Cito, por exemplo, o
poeta espanhol, Miguel Unamuno, que escreveu: “Quase todos os homens vivem,
inconscientemente, no tédio. O tédio é o fundo da vida. Foi o tédio que
inventou os jogos, as distrações, os romances e o amor”. Observo, para que não
pairem dúvidas, que o fato de eu citar determinado autor não significa que
concorde com o que ele escreveu. Neste caso, discordo, pelo menos em parte, da
opinião. Respeito quem concorde com ela. Mas...
Se discordei de Unamuno
(um dos meus poetas preferidos), faço-o com maior ênfase ainda em relação ao
que escreveu o poeta e ensaísta italiano do século XVIII, Conde Giácomo
Leopardi. Ele considerou esse estado de espírito como “sublime” e, portanto,
desejável. Tem gente que gosta mesmo de sofrer. Creio que este era um caso.

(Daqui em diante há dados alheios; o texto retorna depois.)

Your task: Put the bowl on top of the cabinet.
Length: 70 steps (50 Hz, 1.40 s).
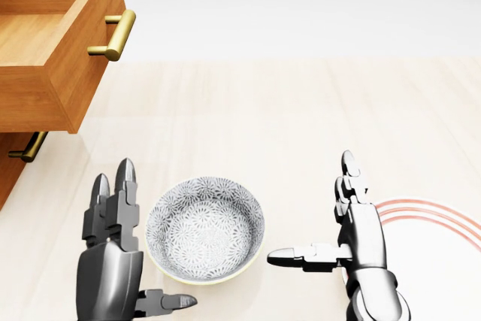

Enfim... Leopardi escreveu: “O tédio é, de certo modo, o mais sublime dos
sentimentos humanos. O não poder ser satisfeito por nenhuma coisa terrena, nem,
por assim dizer, pela Terra inteira. Por isso, o tédio é pouco conhecido dos homens
sem importância, e pouquíssimo ou nada dos outros animais”. Bah!
Tal declaração soa-me
arrogante e preconceituosa. Pudera! Sua condição, de membro da nobreza,
certamente fez com que se julgasse (e aos seus pares) superior às outras
pessoas, avaliando-as não pelo que eram, mas pela classe a que pertenciam. O
tédio, que tanto elogia, é, para mim, falta do que fazer. Ora, ora, ora. Claro
que nem todos escritores, contemporâneos do conde italiano, pensavam como ele.
Pelo menos o historiador e ensaísta escocês Thomas Carlyle não pensava. Assim
ele se expressou a propósito: “O tédio é a doença dos corações sem sentimentos
e das almas pobres”. E a pobreza a que se referiu, óbvio, não é a material, mas
a pior de todas: a espiritual.
Poderia citar, ainda,
dezenas de escritores, com suas respectivas opiniões, mas não o farei. Por que?
Para não entediá-lo, prezado leitor, e assim conservá-lo como fiel seguidor
(espero). Só alerto para o fato de que o tédio – não o ocasional e passageiro,
mas o frequente e demorado – deve servir de sinal alerta a quem o sofre dessa
maneira. Especialistas garantem que se trata de um dos primeiros sintomas de
depressão. E esta é uma doença que causa muitos sofrimentos e é complicada de
curar. Além disso, o tédio tende a ter efeitos psicossomáticos, causando dores
no corpo e falta de ereção (nos homens, claro). Ou seja, em português claro e
desbocado das ruas: pode fazer o entediado brochar. Livre-se, pois, rapidinho
desse sentimento. Vá procurar algo de bom para fazer, ora, ora.